*Dataset content:*
--*--

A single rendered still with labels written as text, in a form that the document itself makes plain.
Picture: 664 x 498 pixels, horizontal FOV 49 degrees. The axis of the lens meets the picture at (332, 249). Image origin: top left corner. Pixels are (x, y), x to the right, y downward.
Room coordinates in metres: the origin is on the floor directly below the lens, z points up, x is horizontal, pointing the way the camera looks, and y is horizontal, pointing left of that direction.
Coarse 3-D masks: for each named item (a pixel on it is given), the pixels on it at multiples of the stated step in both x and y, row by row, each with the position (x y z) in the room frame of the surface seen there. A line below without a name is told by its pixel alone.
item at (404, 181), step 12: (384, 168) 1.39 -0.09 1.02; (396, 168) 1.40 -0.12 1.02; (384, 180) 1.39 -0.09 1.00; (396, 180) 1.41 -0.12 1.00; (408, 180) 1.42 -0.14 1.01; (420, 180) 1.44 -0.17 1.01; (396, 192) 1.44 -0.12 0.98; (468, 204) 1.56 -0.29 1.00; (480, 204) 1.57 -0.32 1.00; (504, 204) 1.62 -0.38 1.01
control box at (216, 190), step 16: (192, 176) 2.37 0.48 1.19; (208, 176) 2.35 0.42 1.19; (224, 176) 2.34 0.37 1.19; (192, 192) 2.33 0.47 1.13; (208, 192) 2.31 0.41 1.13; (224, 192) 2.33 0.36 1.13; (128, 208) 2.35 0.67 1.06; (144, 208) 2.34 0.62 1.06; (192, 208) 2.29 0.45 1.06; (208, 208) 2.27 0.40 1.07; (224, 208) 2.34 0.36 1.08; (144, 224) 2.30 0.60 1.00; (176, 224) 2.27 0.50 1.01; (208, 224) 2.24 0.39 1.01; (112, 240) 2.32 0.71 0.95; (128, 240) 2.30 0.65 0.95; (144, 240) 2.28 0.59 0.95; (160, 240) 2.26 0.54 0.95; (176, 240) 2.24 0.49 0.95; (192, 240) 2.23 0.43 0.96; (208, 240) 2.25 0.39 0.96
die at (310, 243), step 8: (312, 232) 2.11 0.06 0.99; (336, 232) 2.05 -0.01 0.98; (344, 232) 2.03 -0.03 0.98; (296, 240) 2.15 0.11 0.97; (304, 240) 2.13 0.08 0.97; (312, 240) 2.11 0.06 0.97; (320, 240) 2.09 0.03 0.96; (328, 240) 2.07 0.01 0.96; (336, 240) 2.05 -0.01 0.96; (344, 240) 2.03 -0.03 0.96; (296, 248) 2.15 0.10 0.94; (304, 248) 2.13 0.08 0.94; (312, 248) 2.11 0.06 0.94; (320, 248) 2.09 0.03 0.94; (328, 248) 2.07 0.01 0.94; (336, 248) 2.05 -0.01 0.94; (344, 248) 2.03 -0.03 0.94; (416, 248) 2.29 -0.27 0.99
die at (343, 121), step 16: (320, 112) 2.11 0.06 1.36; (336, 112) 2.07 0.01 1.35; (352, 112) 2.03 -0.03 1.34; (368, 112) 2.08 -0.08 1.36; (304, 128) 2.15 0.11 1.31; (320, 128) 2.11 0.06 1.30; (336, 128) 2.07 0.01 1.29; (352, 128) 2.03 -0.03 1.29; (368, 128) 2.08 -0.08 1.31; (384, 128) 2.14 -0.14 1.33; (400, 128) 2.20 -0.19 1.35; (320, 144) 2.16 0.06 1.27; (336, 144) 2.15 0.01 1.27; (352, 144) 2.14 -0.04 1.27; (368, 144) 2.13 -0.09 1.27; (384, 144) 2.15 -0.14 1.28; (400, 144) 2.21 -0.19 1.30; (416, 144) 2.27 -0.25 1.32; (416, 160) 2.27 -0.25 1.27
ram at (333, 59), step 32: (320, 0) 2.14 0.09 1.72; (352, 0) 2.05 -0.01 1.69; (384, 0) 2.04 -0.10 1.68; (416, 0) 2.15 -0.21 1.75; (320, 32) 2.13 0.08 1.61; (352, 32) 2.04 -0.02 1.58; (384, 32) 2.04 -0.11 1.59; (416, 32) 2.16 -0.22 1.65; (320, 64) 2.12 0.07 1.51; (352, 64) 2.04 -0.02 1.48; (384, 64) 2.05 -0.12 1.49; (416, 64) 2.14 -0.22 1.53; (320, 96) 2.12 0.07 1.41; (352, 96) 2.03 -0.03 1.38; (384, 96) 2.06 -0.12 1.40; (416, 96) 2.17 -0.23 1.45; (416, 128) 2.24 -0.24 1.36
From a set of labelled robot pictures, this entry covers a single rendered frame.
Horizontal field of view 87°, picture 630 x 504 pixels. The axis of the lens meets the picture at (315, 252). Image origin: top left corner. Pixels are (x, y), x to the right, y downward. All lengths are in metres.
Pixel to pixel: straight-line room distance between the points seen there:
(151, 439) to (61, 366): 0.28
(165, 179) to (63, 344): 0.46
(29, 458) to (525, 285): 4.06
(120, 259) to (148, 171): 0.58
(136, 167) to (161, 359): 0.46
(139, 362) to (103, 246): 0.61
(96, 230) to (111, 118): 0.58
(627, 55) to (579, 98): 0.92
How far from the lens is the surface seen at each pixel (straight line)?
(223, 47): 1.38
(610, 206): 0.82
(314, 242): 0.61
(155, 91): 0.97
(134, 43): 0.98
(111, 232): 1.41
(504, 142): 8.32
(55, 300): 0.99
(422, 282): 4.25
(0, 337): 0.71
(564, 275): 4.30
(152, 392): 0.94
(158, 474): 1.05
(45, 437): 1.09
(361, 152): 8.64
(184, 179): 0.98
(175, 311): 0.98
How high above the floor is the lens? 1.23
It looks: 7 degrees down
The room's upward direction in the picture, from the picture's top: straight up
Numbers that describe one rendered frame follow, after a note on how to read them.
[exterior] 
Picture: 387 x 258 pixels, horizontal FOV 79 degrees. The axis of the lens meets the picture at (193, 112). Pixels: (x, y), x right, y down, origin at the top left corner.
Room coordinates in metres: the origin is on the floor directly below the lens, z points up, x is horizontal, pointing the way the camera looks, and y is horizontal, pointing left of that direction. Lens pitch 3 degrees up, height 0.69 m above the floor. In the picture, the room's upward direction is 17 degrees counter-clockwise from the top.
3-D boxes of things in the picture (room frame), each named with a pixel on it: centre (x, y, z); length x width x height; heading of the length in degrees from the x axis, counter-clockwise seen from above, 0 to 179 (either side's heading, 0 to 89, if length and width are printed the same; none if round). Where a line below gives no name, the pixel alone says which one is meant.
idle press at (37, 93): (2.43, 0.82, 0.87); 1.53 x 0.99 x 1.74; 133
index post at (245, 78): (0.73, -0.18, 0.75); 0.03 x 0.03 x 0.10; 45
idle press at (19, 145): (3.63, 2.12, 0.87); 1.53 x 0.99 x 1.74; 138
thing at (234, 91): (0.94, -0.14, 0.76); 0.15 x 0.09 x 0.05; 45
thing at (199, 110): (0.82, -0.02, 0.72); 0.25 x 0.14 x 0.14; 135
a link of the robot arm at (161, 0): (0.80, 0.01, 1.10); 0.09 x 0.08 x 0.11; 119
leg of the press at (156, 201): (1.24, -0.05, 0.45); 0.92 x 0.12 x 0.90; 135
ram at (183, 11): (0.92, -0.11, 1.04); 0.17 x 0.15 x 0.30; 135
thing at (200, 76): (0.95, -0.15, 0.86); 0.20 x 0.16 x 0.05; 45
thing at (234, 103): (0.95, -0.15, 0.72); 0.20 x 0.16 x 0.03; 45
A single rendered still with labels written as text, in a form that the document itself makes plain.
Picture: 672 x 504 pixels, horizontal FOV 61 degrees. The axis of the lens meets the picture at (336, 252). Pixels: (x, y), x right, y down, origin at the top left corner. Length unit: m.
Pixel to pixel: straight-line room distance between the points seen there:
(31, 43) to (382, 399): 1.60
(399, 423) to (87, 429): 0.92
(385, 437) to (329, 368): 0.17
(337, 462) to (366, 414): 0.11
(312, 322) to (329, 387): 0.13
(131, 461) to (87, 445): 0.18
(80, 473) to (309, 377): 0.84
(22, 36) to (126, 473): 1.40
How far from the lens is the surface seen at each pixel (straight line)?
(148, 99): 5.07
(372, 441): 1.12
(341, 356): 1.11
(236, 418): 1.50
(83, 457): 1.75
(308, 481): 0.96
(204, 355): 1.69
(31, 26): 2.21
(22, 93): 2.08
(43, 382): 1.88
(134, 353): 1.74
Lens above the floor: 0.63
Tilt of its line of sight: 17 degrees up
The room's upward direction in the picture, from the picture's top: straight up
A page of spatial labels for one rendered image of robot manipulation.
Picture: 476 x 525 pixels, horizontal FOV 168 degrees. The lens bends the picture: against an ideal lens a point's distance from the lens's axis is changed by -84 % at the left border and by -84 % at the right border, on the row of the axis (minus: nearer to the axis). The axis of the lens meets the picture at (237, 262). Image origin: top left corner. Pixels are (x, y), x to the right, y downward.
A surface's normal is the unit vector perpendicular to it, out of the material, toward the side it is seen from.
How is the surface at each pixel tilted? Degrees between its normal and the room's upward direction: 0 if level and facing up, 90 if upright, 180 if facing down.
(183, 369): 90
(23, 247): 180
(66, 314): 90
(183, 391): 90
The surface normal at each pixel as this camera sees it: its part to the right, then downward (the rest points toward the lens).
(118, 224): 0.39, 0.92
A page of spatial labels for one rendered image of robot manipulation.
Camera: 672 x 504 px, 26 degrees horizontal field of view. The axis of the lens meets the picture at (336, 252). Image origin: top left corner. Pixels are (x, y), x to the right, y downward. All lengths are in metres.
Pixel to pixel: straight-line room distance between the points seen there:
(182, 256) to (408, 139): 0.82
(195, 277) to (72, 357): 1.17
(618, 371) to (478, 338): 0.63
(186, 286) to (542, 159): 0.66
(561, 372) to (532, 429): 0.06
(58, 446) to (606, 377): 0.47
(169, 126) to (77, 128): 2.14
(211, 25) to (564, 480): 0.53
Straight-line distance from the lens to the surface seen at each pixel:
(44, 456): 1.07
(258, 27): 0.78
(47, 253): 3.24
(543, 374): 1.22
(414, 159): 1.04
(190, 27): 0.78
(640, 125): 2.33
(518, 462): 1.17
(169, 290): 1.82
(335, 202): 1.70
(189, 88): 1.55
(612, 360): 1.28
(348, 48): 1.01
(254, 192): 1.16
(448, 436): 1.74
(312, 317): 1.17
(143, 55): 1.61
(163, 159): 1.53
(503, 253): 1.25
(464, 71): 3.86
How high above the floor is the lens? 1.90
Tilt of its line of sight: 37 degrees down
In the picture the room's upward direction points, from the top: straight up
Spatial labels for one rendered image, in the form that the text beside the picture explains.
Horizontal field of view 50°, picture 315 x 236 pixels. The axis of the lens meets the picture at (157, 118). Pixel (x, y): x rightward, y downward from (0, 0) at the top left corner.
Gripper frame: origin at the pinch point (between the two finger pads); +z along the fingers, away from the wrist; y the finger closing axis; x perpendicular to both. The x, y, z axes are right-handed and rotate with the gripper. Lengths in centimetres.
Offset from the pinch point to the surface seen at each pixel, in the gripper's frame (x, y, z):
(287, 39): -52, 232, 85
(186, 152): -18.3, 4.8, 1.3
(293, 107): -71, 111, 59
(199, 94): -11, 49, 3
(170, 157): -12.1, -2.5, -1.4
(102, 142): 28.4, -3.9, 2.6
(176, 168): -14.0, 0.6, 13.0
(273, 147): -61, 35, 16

--*--

*Task item:*
What belongs in the answer is each line from the listing above that contains "sight".

*Reply to the exercise:*
Tilt of its line of sight: 17 degrees up
Tilt of its line of sight: 37 degrees down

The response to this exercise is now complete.